Les cordes de chanvre ont une fâcheuse tendance à contenir de petits
débris de la plante d’origine qui peuvent constituer de réelles sources
d’inconfort, et il est donc souhaitable, si l’on veut conserver de
bonnes relations avec ses modèles ;-), de leur administrer un
traitement destiné à leur conférer la douceur qui sied à l’habillage
d’une jolie demoiselle, et c’est donc armé d’un vieux grimoire magique
que je me suis attelé à cette noble tâche qui n’est pas sans rapport
avec une recette de sorcière, même si les yeux de crapaud sont en
l’occurrence facultatifs.

Déjà pour commencer : faire bouillir… Au moins une heure en remuant à
intervalles réguliers et en faisant attention aux projections, car mine
de rien 8 ou 15 mètres de corde (mes longueurs de prédilection ;-) ne
se touillent pas comme des spaghettis… Il faut surtout penser à bien
ouvrir les fenêtres en grand parce que bonjour l’odeur ;-)…

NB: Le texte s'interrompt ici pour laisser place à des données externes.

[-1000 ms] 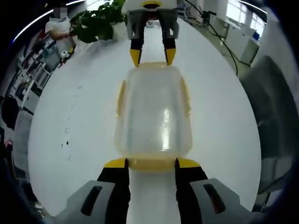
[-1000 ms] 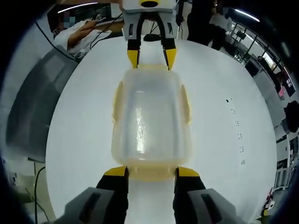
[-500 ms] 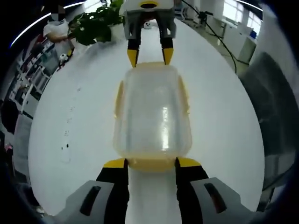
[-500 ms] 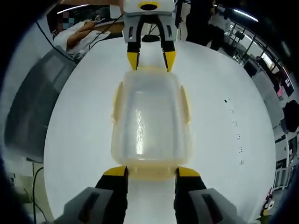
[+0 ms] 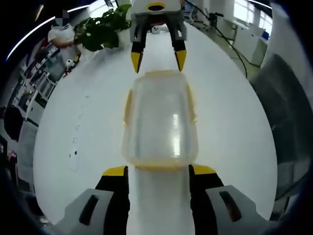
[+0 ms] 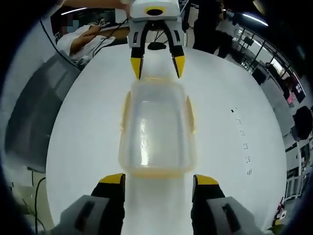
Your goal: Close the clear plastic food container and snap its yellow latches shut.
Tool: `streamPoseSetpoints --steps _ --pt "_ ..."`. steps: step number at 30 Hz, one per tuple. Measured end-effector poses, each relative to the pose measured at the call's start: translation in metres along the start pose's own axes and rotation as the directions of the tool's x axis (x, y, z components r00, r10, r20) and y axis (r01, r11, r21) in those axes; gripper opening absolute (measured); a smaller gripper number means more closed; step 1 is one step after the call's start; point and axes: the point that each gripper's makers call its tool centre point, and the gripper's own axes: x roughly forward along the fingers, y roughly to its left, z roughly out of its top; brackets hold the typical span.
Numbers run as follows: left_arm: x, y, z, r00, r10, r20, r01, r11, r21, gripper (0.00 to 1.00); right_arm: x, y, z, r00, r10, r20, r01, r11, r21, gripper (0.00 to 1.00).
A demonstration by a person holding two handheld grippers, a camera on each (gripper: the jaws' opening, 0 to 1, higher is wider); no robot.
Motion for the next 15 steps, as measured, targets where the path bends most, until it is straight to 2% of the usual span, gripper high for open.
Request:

Puis vient le temps du séchage… Où l’on peut commencer à apprécier à
sa juste valeur le bouquet si caractéristique du chanvre… Et je peux vous assurer que 100m de cordes enroulées sur un séchoir dégagent de
sacrées effluves ;-)…

A ce stade survient un grand doute existentiel, lorsqu’on réalise que
la corde a sensiblement gonflé lors de la cuisson et qu’elle a perdu sa
belle couleur dorée et même sa douceur initiale.  Mais bon… en
suivant bêtement et aveuglément la recette j’ai pu apaiser mes doutes –
et accessoirement muscler mes petits bras – en tordant et en malaxant
sauvagement la pauvre corde dans tous les sens… (bah oui, je sais…
suis un sauvage… désolé…)

J’ai même poussé le vice jusqu’à la passer à la flamme d’une gazinière
pour brûler tout ce qui dépassait, d’où une nouvelle période de doute
existentiel en voyant les traces de brulures (snif… ma belle corde
;-)… sans compter qu’à ce stade la délicate odeur de chanvre cède la
place a une vilaine odeur de brulé…

Ensuite commence la partie vraiment entomologique : il s’agit d’éprouver
la corde sur toute sa longueur pour enlever les restes de plantes qui
pourraient subsister dans la trame des torons et ça, ça prend vraiment
beaucoup de temps pour peu que l’on veuille bien le faire… Bon vu la
matière première on peut toujours fumer les débris pour passer le
temps, mais tout de même…

Il faut bien admettre que c’était un peu décourageant, mais seulement
au début, car rétrospectivement c’est la partie du traitement que je
préfère… pour ce bel art de la lenteur qui s’instaure alors, pour
cette impression étonnante de faire la connaissance intime de la corde
avant de l’utiliser, de percer les secrets de sa fabrication et de la
matière qui la constitue… Elle devient alors plus qu’un accessoire et
accède au rang de partenaire des jeux à venir, voire même de sujet
agissant…

Puis vient la finition, pour lui donner sa douceur finale. Les puristes
recommandent de la passer à l’huile de vison, mais comme ça me faisait
de la peine pour ces sympathiques z’animaux j’ai plutôt utilisé de
l’huile de vaseline… J’aurais préféré une huile végétale à vrai dire,
genre huile de lin… mais il se murmure que ça peut rancir avec le
temps… dont acte.

C’est tout me direz vous ?
Ben non… passque les bouts se défont… et il convient donc de finir
par un petit toupet en sisal pour empêcher la corde de se défaire… On
peut aussi faire une épissure ou prendre du scotch mais c’est moins
joli… Bah oui… tant qu’à faire ;-)…

Il n’y a plus qu’à les laisser reposer avant de les ranger soigneusement…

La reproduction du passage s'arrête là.